● **What to work on**
This task calls for copying every line in the data below that contains the word "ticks".

● **Task material**
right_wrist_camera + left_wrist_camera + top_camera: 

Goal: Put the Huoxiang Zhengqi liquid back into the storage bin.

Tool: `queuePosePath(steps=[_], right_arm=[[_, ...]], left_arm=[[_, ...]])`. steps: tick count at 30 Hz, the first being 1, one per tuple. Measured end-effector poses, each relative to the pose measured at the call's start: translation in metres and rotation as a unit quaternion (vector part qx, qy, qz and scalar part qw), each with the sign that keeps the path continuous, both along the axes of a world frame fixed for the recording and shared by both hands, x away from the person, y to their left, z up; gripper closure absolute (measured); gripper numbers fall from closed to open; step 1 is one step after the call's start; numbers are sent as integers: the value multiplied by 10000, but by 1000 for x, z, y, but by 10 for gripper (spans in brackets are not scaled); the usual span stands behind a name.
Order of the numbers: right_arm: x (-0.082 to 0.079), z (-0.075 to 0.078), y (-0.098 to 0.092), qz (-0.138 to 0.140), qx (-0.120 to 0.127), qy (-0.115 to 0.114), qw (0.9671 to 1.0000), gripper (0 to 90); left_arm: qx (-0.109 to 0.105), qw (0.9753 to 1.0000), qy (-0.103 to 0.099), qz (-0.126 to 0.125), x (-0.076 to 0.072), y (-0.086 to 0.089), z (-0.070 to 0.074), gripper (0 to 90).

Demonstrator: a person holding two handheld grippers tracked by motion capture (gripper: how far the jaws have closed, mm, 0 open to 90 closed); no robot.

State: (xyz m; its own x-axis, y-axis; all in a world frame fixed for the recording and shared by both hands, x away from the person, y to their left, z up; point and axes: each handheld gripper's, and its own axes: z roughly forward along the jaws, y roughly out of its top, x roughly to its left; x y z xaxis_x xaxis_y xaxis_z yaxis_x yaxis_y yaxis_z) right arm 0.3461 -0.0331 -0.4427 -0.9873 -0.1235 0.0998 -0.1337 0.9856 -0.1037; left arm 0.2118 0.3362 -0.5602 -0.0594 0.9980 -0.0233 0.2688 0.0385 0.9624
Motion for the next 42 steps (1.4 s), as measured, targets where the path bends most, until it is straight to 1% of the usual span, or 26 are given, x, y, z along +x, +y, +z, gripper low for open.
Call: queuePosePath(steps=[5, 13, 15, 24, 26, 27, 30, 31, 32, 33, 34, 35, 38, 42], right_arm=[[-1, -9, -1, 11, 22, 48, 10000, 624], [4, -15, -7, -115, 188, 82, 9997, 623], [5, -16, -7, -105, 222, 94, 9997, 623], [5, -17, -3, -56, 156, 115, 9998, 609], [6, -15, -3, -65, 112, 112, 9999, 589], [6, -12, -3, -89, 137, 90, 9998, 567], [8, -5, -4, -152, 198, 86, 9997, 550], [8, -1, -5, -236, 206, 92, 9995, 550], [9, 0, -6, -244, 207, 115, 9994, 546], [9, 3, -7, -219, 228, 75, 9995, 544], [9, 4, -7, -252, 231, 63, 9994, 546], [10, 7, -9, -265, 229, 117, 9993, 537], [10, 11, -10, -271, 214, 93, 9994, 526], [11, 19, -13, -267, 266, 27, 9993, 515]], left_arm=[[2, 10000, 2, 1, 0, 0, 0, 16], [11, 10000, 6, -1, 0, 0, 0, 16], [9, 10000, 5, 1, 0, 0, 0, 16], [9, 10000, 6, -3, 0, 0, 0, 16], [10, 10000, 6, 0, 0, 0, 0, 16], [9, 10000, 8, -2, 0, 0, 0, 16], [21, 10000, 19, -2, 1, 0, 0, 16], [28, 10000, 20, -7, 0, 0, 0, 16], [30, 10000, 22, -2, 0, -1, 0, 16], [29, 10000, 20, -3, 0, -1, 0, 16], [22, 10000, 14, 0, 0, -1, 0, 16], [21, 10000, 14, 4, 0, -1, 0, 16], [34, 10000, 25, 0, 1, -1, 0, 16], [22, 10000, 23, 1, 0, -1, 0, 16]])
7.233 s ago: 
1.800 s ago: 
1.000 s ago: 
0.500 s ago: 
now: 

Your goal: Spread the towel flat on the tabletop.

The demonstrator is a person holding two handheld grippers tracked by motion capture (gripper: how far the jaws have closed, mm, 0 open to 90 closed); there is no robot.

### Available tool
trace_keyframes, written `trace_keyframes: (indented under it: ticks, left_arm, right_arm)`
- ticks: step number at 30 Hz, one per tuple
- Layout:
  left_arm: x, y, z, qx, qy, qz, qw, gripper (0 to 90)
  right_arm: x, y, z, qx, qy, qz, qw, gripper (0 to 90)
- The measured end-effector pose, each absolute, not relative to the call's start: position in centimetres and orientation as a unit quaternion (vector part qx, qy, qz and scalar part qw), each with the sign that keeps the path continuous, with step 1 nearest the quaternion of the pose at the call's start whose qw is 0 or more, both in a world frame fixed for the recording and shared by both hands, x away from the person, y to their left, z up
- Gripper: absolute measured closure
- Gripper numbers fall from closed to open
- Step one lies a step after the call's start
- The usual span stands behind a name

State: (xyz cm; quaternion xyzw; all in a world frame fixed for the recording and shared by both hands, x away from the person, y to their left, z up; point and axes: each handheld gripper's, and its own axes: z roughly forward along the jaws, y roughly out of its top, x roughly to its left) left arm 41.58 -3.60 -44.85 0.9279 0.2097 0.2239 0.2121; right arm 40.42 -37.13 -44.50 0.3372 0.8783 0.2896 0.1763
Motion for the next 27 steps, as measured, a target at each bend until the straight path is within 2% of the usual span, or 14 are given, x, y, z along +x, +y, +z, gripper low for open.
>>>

● **Solution to this problem**
trace_keyframes, written `trace_keyframes: (indented under it: ticks, left_arm, right_arm)`
- ticks: step number at 30 Hz, one per tuple

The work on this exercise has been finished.